Benin - Art, Culture and Tourism
Dealing with Art, Walter Gropius wrote in the Bauhaus Program: «There is no fundamental difference between an artist and a craftsman. Artist is but a rise of the craftsman . Through Heavens' grace, in rare moments of light and beyond his will, art flourishes unconsciously from the work of his hand, while the basic knowledge to this work is critical to any artist. It is the source of creative production. " Walter Gropius. " The Bauhaus Program"
As we define Art as the lively expression of a people, no need travel or staying long in any part of Benin to enjoy local craftsworks and the cultural value of folk music and dance. In spite of the overwhelming progress in technologies and modernization these traditional ways and cultural expressions keep propspering in Benin.

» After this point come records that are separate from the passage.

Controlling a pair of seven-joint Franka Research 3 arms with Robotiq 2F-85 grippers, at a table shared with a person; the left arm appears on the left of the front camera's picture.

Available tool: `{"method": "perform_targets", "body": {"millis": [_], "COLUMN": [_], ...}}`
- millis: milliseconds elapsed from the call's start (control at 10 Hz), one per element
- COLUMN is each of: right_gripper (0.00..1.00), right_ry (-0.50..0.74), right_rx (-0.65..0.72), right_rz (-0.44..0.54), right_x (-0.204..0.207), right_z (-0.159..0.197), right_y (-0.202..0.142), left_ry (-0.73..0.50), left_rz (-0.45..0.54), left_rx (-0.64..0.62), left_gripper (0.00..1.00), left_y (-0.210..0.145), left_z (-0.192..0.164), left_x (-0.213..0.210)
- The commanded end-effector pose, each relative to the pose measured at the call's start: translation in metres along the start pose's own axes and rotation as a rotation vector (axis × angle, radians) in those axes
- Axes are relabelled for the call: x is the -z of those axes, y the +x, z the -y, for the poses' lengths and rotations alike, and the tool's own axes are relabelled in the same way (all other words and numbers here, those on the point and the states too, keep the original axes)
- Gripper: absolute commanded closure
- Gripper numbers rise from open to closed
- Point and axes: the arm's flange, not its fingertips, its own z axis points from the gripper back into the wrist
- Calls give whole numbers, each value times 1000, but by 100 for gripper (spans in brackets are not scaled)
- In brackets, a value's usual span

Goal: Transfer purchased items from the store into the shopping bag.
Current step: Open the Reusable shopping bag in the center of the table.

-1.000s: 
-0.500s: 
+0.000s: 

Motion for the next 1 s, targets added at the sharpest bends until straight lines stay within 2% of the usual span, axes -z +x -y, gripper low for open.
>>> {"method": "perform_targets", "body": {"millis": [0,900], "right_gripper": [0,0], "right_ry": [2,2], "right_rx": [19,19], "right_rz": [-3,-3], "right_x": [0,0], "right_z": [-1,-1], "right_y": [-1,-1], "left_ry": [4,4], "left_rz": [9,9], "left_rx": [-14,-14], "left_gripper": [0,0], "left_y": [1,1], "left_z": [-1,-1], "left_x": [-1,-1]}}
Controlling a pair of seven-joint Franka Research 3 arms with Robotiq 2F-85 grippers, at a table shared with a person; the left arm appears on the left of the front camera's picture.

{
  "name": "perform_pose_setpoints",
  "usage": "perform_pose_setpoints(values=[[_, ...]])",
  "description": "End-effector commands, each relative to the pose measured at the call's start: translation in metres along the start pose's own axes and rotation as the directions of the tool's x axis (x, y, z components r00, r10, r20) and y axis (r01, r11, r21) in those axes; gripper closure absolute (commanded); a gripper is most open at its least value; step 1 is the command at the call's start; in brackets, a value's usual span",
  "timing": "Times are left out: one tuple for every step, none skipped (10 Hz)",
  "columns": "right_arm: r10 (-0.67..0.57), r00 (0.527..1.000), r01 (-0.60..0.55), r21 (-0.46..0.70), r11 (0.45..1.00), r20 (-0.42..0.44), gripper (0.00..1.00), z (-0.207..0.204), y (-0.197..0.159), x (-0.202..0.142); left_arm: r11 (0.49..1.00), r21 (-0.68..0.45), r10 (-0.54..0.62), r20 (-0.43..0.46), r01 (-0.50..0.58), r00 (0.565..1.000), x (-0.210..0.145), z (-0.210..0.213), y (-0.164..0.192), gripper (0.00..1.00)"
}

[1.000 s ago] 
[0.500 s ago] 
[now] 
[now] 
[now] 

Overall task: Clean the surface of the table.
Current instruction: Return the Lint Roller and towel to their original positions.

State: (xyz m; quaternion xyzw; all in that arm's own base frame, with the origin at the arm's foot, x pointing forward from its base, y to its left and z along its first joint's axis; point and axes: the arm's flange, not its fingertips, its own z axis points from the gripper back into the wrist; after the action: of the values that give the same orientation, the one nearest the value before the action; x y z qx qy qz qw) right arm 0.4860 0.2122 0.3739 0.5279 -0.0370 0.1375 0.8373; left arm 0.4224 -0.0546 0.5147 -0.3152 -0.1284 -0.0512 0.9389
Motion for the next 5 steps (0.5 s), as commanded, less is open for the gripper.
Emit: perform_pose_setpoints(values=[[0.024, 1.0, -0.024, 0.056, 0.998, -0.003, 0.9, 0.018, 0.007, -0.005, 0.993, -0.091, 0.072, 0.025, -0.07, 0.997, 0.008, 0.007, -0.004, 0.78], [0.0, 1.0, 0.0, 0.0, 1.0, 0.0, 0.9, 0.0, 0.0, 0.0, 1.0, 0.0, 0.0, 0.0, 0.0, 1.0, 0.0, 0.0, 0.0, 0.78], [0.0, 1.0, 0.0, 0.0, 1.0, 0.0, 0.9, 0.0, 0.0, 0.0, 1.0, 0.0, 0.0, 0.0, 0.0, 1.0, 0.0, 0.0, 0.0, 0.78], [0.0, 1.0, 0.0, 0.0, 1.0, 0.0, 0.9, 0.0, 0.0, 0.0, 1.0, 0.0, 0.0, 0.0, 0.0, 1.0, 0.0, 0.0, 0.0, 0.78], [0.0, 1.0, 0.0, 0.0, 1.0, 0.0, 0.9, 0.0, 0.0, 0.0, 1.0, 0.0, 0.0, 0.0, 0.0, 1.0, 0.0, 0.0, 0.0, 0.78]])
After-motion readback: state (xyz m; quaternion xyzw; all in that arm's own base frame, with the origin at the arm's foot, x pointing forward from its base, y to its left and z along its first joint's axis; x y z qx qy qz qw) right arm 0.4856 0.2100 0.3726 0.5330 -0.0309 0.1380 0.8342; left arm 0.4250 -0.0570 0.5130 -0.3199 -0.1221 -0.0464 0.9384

Their value is emphasized by, among others, craftsmen working in the field of wood carving (Abomey Kings' thrones, gates of ancient palaces , mysterious and sacred masks of Guèlèdè...)
Fabrics are a large part of this traditional expression. In southern Benin, you can find woven fabrics; however the woven items in the north are of higher quality thank to the top grade thread from Burkina Faso weavers use there.
Beside woodcarving and fabrics weaving, leather work, jewelry, pottery and basketry enjoy a prominent ranking in the artistic expression of the Beninese people.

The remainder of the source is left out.